Recombinaison homologue chez les eucaryotes

A

Le programme de développement nécessaire à l’exécution de la méiose par les cellules implique l’expression de plusieurs gènes.
-spo11: code pour une protéine qui introduit des coupures double-brin dans l’ADN chromosomique pour initier la recombinaison. Les coupures ont lieu exactement au moment où les chromosomes homologues commencent à s’apparier.

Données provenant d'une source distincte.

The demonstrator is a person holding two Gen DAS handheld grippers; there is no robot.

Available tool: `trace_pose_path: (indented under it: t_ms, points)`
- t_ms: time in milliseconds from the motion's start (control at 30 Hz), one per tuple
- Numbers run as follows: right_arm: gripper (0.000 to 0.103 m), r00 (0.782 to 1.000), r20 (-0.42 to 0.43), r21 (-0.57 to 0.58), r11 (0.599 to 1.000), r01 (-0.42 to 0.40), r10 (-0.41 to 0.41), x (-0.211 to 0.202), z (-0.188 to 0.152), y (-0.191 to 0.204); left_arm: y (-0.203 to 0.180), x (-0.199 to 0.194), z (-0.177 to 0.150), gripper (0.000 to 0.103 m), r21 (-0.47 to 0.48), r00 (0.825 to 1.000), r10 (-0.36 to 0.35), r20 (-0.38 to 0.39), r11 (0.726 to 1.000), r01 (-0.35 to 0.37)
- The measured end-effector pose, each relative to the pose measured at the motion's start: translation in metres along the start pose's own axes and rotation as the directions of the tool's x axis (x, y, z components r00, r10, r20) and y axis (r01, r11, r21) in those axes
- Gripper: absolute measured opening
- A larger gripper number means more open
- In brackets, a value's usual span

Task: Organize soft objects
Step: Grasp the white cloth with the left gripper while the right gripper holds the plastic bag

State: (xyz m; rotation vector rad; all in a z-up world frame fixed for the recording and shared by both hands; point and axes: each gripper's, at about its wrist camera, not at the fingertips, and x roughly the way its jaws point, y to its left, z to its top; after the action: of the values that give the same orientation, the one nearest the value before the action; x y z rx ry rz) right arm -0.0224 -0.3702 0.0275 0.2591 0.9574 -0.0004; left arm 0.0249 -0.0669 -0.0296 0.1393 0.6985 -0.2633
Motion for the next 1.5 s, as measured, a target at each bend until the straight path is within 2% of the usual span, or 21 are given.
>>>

-mrx: Ce complexe enzymatique est une ADN nucléase multimérique. Il reconnait les sites de coupures par spo11 et les réaménage en régions monocaténaires nécessaires à l’assemblage des protéines de type recA. Comme il dégrade un brin d’ADN à partir des extrémités 5’, ceci engendre de longs segments d’ADNsb terminés par une extrémité 3’.
- dmc1: Dmc1 n’est exprimé que dans les cellules qui entrent en méiose. C’est un homologue de recA. Rad51 est une autre protéine homologue à recA mais elle est exprimée aussi bien dans les cellules en division mitotique que celles en division méiotique.
-Plusieurs autres protéines sont retrouvées dans les complexes protéines-ADN qui forment les foyers de recombinaison.
La recombinaison méiotique est initiée par une coupure bicaténaire d’un des chromosomes homologues par la protéine spo11.
Le complexe Mrx est alors responsable de la résection des brins terminés par un 5’ au site de coupure, ce qui génère de l’ADNsb qui se termine par une extrémité 3’.
Les protéines échangeuses de brin Dmc1 et Rad51 s’assemblent alors sur les queues d’ADNsb.